Vietnam presents a compelling cost case, with construction costs of approximately $7 million per MW, nearly 50 per cent below those in Singapore or Tokyo. Strict data sovereignty laws requiring local storage of Vietnamese data create structural demand for domestic hosting. Key projects include Viettel’s 140 MW facility in Tan Phu Trung, a $1.3 billion development by Samsung C&T and CMC, and a $2 billion consortium involving G42, Microsoft, FPT and VinaCapital. Vietnam is targeting a digital economy equivalent to 30 per cent of national GDP by 2030.

Three structural bottlenecks

Despite the scale of capital flowing into the region, three structural constraints pose genuine risks to sustained expansion.

Power is the binding variable. Southeast Asia holds the lowest renewable generation mix and the second-highest grid emissions intensity in Asia Pacific, according to Wood Mackenzie. The International Energy Agency notes that a typical AI-focused data centre consumes as much electricity as 100,000 households, with the largest facilities under construction demanding 20 times that volume.  

Cooling in a tropical environment amplifies the pressure. Maintaining optimal operating temperatures under sustained heat and humidity drives up both energy consumption and water use. Across Asia Pacific, data centre water consumption is projected to rise from approximately 0.92 trillion litres in 2025 to 1.7 trillion litres by 2030. Liquid cooling systems, increasingly mandatory for high-density AI deployments, add approximately $1.80 to $2.40 per watt in capital expenditure.
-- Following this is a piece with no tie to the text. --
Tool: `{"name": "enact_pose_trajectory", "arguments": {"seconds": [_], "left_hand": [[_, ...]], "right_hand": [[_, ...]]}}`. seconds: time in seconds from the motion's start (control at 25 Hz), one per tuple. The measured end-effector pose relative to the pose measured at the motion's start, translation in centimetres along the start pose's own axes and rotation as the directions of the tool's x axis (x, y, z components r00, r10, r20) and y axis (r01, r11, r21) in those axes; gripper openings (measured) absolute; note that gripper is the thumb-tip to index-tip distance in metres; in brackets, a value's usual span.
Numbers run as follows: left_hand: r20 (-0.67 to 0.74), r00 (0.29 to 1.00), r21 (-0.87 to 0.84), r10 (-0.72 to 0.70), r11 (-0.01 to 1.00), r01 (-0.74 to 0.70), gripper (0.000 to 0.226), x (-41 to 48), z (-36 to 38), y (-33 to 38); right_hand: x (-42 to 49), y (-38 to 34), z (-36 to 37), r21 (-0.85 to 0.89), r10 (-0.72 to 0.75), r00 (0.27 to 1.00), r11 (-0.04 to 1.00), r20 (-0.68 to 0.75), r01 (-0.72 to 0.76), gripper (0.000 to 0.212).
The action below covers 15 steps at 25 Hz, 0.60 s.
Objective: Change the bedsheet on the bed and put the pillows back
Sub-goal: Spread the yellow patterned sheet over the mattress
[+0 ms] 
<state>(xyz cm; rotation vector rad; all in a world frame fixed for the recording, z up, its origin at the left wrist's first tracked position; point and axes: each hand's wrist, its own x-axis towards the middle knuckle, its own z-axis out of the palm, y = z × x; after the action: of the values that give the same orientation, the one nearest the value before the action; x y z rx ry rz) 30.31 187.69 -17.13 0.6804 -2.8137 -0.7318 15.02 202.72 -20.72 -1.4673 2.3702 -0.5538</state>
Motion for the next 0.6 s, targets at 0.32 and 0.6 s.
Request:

The talent deficit completes the picture. Malaysia illustrates the scale of the challenge starkly: domestic universities produce approximately 5,000 engineering graduates per year against a stated national requirement of 50,000, a tenfold shortfall made worse by a persistent outflow of skilled professionals to Singapore for higher compensation.

Outlook

By 2030, Southeast Asia’s total data centre capacity is projected to reach between 5.2 and 6.5 GW, as per industry estimates, broadly triple the current installed base, driven by a roughly tenfold increase in AI-specific computing demand alongside conventional cloud growth. The division of labour already taking shape is expected to deepen: Singapore will anchor high-value financial services, research and operational command functions, while Malaysia, Thailand, Indonesia and Vietnam supply the physical land, raw compute and power infrastructure to run AI models at scale.

The long-term trajectory of this build-out depends fundamentally on whether energy and water infrastructure can expand in parallel with compute demand. If the power gap widens faster than grid upgrades and renewable procurement can close it, growth will plateau regardless of available capital. Operators must simultaneously navigate fragmented regulatory environments across 10 member states while managing the structural complexity of coexisting Western and Chinese technology stacks. That tension is increasingly not peripheral to the story of AI infrastructure in Southeast Asia.